Exercise materials
----

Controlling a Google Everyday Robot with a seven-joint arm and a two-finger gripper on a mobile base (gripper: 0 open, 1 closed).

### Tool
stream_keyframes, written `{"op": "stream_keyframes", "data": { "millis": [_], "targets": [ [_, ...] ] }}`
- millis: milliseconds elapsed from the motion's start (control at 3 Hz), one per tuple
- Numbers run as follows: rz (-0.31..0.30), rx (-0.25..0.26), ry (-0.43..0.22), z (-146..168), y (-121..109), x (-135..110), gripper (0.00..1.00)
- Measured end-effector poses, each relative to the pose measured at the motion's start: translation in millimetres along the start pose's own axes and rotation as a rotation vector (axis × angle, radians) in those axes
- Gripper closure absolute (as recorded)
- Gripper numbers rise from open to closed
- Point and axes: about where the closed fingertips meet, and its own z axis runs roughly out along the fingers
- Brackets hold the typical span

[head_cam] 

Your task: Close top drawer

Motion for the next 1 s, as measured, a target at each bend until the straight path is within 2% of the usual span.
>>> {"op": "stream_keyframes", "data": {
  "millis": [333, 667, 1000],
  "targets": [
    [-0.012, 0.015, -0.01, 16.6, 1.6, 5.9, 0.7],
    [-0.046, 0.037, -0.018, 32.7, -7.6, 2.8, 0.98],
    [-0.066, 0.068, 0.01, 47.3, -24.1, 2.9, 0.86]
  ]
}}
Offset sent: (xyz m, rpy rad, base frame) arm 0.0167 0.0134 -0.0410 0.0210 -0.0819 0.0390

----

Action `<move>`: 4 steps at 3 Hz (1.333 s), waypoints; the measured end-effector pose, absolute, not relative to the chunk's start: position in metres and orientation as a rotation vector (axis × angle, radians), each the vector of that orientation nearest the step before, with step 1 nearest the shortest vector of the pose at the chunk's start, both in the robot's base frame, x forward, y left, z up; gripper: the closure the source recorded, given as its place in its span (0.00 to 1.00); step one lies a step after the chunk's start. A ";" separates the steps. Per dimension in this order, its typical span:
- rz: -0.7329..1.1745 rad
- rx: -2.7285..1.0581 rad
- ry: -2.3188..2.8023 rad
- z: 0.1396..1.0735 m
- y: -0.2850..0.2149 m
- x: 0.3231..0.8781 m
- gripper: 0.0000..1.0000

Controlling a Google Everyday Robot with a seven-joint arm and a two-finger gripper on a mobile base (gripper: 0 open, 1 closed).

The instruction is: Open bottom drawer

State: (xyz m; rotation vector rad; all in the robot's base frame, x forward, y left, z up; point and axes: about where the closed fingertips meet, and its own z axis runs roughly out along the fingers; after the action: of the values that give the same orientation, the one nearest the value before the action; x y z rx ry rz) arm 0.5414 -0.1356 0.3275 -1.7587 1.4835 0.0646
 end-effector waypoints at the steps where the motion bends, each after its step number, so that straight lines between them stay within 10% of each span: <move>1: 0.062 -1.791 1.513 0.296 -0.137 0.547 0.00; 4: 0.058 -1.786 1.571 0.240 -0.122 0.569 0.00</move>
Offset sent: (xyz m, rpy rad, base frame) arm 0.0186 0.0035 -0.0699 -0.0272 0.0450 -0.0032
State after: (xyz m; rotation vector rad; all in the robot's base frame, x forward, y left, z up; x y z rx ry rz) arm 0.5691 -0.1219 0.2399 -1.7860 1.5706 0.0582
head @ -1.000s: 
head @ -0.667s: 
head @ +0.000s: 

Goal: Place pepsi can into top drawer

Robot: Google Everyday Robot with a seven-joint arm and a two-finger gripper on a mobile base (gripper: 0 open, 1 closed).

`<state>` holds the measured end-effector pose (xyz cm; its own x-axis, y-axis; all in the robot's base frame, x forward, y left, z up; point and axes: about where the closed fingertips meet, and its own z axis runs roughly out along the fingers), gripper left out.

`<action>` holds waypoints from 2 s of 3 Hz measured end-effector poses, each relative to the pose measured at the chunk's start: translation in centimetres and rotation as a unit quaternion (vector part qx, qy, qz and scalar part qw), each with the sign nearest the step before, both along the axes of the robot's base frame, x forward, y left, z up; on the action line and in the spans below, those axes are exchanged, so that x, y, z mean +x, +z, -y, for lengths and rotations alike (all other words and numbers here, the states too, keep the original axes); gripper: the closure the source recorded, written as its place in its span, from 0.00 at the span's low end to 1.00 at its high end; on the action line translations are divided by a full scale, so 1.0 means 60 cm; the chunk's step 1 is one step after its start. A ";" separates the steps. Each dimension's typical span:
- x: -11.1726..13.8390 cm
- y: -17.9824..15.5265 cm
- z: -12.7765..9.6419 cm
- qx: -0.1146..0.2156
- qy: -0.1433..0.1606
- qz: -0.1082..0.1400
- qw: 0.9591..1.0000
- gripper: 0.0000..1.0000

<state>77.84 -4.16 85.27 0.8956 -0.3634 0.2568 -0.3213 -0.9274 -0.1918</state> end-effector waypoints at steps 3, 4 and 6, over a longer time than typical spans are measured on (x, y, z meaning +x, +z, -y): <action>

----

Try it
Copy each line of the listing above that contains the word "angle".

Answer section
- Measured end-effector poses, each relative to the pose measured at the motion's start: translation in millimetres along the start pose's own axes and rotation as a rotation vector (axis × angle, radians) in those axes
Action `<move>`: 4 steps at 3 Hz (1.333 s), waypoints; the measured end-effector pose, absolute, not relative to the chunk's start: position in metres and orientation as a rotation vector (axis × angle, radians), each the vector of that orientation nearest the step before, with step 1 nearest the shortest vector of the pose at the chunk's start, both in the robot's base frame, x forward, y left, z up; gripper: the closure the source recorded, given as its place in its span (0.00 to 1.00); step one lies a step after the chunk's start. A ";" separates the steps. Per dimension in this order, its typical span:

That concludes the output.